Astra Application Challenge - Bionic Robot Hand
The Astra Application Challenge was designed to inspire creativity and innovation, encouraging participants to explore the full potential of Astra’s capabilities. Open to developers and innovators alike, the challenge invited participants from our Embedded World 2025: Integrate Cutting-Edge AI Features into Your Embedded Device to build impactful, real-world applications in two exciting categories leveraging Astra's NPU with YOLO models or creating advanced AI assistants integrated with IoT solutions.
🏆Astra Application Challenge Winner : Bionic Robot Hand
Learn more about Astra Application Challenge in the Community section. After a competitive selection process, we’re thrilled to feature GRINN’s outstanding project: Bionic Robot Hand Project, an impressive blend of computer vision, embedded AI, and robotic control. Check out the code in the Grinn GitHub repository.
Edge AI for Gesture Recognition
The Bionic Robot Hand project showcases a hand gesture recognition system that bridges computer vision, embedded AI, and real-time robotic control.

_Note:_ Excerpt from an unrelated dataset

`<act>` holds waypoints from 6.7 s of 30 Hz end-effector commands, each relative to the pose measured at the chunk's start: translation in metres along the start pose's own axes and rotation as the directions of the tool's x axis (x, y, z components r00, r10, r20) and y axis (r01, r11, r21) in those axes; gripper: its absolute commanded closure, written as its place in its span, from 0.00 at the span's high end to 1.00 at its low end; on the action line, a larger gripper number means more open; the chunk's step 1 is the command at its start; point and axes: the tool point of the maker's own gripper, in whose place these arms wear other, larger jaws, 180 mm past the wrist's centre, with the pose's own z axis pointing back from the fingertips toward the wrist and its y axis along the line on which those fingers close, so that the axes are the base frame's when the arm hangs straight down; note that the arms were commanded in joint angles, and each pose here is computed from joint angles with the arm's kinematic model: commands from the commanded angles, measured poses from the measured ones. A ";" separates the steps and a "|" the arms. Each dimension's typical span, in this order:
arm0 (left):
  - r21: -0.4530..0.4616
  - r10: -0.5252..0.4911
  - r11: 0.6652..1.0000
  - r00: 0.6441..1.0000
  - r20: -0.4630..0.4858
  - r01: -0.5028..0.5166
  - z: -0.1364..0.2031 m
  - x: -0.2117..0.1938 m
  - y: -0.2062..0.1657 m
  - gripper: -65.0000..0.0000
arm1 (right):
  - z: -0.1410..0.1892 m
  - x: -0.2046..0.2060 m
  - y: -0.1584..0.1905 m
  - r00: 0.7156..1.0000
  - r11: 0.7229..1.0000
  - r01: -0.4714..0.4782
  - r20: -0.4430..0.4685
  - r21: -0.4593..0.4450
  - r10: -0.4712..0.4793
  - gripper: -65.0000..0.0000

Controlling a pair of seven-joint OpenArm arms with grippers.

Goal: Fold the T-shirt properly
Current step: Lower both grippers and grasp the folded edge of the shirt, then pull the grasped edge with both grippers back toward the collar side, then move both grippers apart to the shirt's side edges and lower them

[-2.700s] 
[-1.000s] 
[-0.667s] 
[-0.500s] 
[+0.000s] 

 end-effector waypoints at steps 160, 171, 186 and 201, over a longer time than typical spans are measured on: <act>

Developed to run on Synaptics Astra Machina Board using Astra SL1680 SoC, this demo demonstrates how a compact, power-efficient AI platform can deliver rich interactive experiences using deep learning.
Journey to Real-Time Hand Tracking
This project was designed from the ground up not as a product concept, but as a technical proof of performance and a tangible demonstration of what’s possible when advanced AI processing meets compact, energy-efficient edge computing.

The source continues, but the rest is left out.